Cependant il y avait bien dans les archives astronomiques quelque chose de connu à peu près à cet endroit. La nova M31N 2009-09a, découverte en Septembre 2009 par les astronomes amateurs japonais Koichi Nishiyama and Fujio Kabashima, était "à la louche" au même endroit.
Serait-on face à une nova récurrente ?

Pour être sûr de ne pas louper l'affaire, j'écris alors un email à Martin Henze, un astronome avec lequel j'ai déjà eu l'occasion d'échanger sur les novae dans M31, et qui est spécialisé dans les novae récurrentes. Si celle-ci est récurrente, il faut l'alerter immédiatement pour qu'il puisse conduire les études qui vont bien dans les premiers instants de la nova.
Début 2017, Martin avait classifié ma récente découverte de l'époque (M31N 2016-12e) comme étant la 18ème nova récurrente connue dans M31. On attend donc la 19ème :-)

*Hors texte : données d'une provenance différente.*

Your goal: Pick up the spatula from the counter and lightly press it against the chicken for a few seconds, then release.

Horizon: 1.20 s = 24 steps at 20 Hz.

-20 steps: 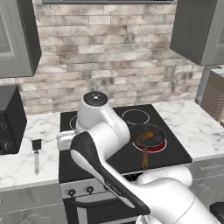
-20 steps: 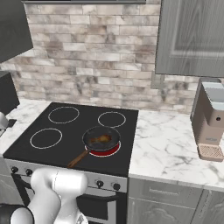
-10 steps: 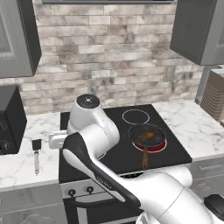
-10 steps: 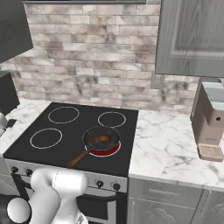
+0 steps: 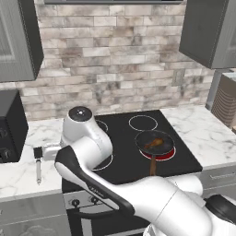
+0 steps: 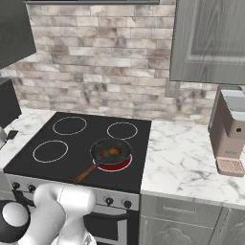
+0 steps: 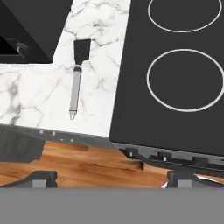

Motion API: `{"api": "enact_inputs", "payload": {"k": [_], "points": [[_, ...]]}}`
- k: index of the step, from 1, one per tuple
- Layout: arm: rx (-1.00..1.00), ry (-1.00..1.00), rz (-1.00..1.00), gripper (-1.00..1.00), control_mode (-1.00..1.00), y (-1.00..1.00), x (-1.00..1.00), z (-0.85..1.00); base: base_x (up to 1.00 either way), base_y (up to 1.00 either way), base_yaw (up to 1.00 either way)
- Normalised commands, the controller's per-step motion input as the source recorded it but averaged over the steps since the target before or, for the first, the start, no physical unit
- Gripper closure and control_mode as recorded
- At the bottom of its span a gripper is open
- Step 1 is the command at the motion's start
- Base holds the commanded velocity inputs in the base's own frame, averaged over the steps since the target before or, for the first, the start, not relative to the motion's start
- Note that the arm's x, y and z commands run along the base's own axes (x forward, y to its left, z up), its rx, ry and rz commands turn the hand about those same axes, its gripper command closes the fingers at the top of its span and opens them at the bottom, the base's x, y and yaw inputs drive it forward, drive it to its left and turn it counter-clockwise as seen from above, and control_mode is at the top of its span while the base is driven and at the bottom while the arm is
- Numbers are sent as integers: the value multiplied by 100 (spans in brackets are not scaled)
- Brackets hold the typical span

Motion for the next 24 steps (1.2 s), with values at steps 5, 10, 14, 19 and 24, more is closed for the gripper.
{"api": "enact_inputs", "payload": {"k": [5,10,14,19,24], "points": [[0,2,0,-100,-100,33,18,-21,0,0,0],[3,4,0,-100,-100,27,16,-13,0,0,0],[2,4,0,-100,-100,26,16,-16,0,0,0],[0,3,0,-100,-100,20,12,-20,0,0,0],[0,0,0,-100,-100,19,12,-18,0,0,0]]}}
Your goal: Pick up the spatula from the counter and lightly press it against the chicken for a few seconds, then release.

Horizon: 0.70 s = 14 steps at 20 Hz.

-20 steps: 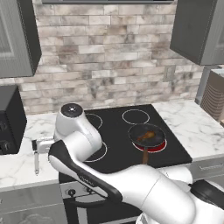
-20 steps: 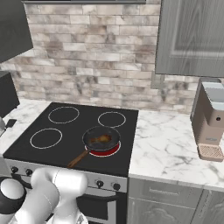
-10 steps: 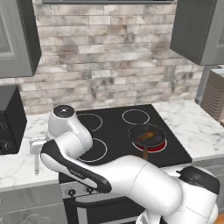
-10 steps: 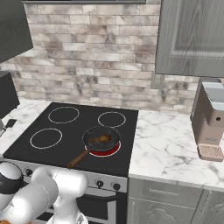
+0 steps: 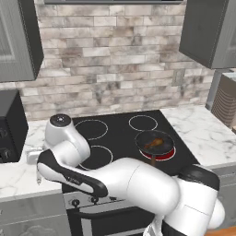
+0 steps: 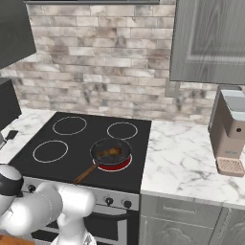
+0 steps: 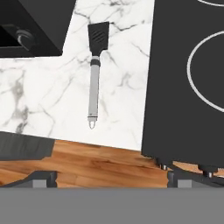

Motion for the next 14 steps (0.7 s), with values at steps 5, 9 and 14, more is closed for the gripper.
{"api": "enact_inputs", "payload": {"k": [5,9,14], "points": [[0,0,0,-100,-100,12,18,-11,0,0,0],[0,0,0,-100,-100,0,29,-17,0,0,0],[0,0,0,-100,-100,5,19,-17,0,0,0]]}}
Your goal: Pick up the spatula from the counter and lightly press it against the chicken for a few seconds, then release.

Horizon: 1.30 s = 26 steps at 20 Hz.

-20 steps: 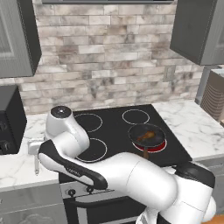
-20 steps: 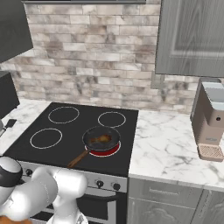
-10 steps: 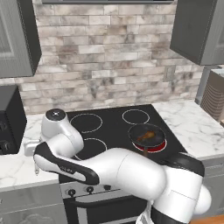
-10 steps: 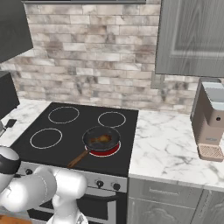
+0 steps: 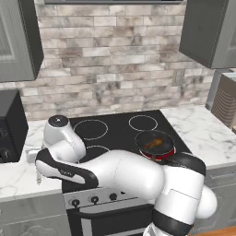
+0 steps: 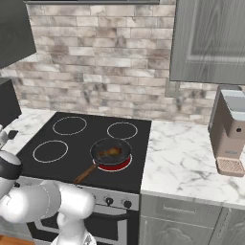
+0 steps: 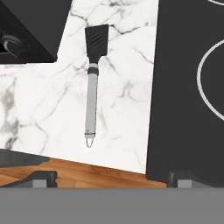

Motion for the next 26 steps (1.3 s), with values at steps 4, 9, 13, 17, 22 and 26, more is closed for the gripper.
{"api": "enact_inputs", "payload": {"k": [4,9,13,17,22,26], "points": [[0,0,0,-100,-100,16,12,-18,0,0,0],[0,0,0,-100,-100,22,10,-13,0,0,0],[0,0,0,-100,-100,19,10,-11,0,0,0],[0,0,0,-100,-100,14,10,-15,0,0,0],[0,1,0,-100,-100,7,9,-22,0,0,0],[0,2,0,-100,-100,5,10,-20,0,0,0]]}}
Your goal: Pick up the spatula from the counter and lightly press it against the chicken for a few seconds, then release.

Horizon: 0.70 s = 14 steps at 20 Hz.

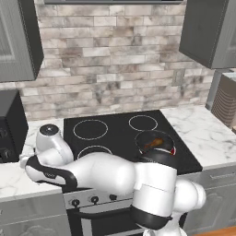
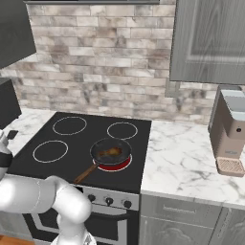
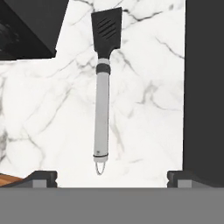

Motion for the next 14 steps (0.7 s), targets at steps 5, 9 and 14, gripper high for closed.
{"api": "enact_inputs", "payload": {"k": [5,9,14], "points": [[0,1,0,-100,-100,6,13,-13,0,0,0],[0,0,0,-100,-100,8,13,-8,0,0,0],[0,1,0,-100,-100,13,14,-11,0,0,0]]}}
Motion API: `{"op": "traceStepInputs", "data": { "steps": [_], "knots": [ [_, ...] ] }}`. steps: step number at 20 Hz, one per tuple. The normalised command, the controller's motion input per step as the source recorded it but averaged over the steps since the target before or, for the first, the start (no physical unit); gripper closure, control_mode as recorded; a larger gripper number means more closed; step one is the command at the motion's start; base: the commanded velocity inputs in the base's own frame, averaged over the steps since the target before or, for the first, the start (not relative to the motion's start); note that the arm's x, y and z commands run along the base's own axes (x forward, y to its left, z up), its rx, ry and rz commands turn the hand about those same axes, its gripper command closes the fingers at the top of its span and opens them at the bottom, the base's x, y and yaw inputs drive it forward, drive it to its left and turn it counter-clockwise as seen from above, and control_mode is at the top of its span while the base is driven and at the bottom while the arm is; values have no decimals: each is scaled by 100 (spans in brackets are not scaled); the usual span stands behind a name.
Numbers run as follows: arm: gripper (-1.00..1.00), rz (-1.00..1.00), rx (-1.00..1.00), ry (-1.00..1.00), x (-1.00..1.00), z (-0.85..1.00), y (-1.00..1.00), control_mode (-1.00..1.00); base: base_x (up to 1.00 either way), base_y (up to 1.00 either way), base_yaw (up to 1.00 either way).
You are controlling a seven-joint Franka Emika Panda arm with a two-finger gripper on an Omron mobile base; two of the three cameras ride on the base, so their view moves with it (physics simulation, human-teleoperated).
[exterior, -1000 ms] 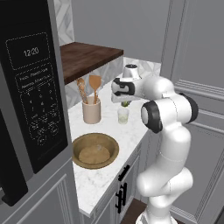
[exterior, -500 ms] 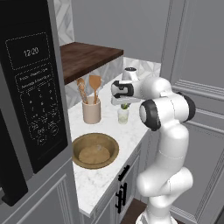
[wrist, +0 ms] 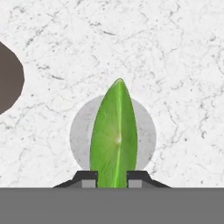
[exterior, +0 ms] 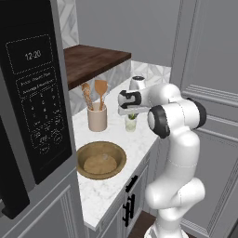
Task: Grab a lemon wedge from the fridge and one ice cube from the ice bowl, and put them in the glass of lemonade.
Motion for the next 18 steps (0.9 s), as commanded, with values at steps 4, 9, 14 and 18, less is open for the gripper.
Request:
{"op": "traceStepInputs", "data": {
  "steps": [4, 9, 14, 18],
  "knots": [
    [100, 0, 0, 0, 0, 0, 0, -100, 0, 0, 0],
    [-100, 0, 0, 0, 0, 0, 0, -100, 0, 0, 0],
    [-100, 0, 0, 0, 0, 0, 0, -100, 0, 0, 0],
    [-100, 0, 0, 0, 0, 0, 0, -100, 0, 0, 0]
  ]
}}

Ça, c'était dans l'urgence de l'instant. Il avait encore le temps de pointer un télescope sur la zone ce soir-là avant que M31 ne se couche.
En allant récupérer des archives de 2009 (celles de Kamil Hornoch avec la flèche jaune ci-dessous), et en comparant ses images aux miennes, je trouve en apparence un très léger décalage de position.



Il faudrait pouvoir utiliser les images brutes de Kamil (plein format et sans compression) pour s'en assurer. A ce stade, je penche quand même pour 2 objets distincts.

Et puis la confirmation spectrale est arrivée dès le 02 Janvier (spectre du 1er Janvier) via l'ATEL 12349. Il s'agit d'une nova de type FeIIb.